Starting with the line that holds "Find black right base", copy out each remaining line of the listing below, up to and including the last one, and include nothing else.

------------

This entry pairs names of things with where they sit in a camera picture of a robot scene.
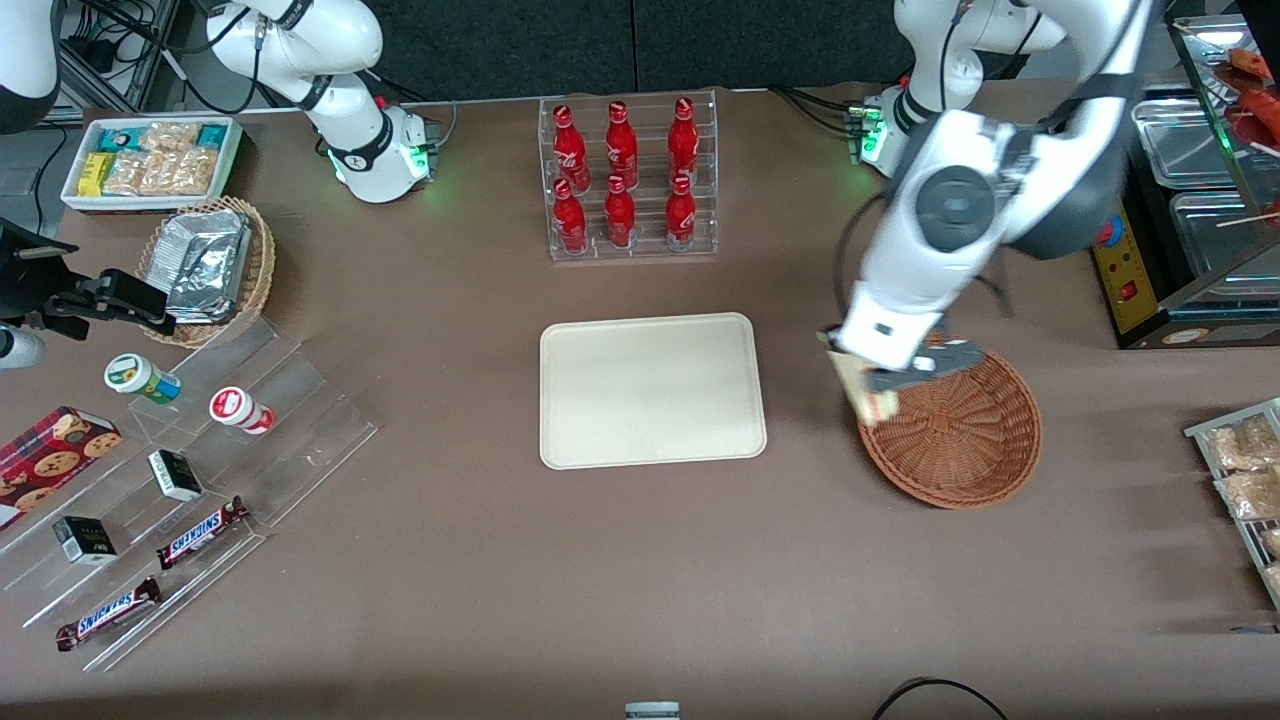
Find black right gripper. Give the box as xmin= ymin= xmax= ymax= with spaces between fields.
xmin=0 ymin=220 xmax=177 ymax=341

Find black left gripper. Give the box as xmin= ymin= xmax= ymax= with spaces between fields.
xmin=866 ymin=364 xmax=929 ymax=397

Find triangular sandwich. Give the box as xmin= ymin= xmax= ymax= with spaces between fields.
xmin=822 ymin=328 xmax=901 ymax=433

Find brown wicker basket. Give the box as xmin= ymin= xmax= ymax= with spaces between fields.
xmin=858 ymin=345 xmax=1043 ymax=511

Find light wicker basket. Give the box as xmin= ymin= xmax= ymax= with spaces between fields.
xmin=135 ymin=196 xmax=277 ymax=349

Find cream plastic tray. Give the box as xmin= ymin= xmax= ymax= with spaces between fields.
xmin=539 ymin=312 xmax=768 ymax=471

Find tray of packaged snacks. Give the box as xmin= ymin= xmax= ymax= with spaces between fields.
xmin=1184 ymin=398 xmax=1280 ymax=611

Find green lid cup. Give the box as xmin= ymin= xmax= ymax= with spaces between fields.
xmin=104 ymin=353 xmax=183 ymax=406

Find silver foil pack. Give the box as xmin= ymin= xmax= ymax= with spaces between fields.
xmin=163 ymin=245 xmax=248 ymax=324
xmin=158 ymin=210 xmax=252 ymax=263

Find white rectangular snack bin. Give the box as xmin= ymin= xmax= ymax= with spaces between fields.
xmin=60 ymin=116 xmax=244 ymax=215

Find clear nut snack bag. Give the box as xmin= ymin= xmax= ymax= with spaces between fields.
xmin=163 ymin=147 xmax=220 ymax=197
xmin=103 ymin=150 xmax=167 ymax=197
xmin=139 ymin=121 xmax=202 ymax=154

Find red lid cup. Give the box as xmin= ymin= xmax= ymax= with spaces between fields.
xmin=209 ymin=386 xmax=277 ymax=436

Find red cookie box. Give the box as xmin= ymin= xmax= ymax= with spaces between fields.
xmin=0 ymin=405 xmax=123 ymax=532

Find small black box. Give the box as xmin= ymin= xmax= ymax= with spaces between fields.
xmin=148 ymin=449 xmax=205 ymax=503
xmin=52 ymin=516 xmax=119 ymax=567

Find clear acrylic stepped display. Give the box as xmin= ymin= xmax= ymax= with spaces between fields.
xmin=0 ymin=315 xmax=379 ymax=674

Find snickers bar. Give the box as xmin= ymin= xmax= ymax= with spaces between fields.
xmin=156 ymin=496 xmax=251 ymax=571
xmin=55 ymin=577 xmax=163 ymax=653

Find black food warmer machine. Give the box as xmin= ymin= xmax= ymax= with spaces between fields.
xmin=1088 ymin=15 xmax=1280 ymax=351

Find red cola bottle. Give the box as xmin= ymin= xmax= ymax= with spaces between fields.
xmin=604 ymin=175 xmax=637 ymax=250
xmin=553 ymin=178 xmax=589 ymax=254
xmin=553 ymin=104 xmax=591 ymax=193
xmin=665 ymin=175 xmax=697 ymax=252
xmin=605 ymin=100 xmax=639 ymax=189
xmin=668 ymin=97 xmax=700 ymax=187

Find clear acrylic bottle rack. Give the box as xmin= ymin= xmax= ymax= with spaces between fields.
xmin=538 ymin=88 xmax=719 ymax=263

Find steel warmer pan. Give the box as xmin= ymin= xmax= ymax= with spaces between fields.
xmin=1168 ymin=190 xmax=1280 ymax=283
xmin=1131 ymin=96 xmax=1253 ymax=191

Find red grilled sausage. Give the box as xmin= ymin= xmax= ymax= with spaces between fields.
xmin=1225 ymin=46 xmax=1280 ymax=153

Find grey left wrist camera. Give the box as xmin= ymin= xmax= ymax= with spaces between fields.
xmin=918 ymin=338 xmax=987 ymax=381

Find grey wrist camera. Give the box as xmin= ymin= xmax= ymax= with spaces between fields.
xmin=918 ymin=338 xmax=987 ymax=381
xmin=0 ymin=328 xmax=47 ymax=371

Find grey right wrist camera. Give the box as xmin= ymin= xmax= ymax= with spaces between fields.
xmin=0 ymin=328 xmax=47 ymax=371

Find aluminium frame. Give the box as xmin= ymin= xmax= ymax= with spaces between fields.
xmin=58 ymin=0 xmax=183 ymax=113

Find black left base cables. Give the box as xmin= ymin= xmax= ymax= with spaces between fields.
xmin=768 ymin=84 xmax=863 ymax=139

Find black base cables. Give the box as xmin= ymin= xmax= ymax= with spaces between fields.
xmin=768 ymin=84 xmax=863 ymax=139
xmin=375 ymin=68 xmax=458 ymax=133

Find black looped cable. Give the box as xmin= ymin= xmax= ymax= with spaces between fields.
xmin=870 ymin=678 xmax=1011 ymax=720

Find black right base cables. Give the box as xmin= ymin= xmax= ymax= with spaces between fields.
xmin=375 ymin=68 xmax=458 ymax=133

------------

_COMPLETED EXERCISE:_
Find black right base cables. Give the box as xmin= ymin= xmax= ymax= with spaces between fields.
xmin=375 ymin=68 xmax=458 ymax=133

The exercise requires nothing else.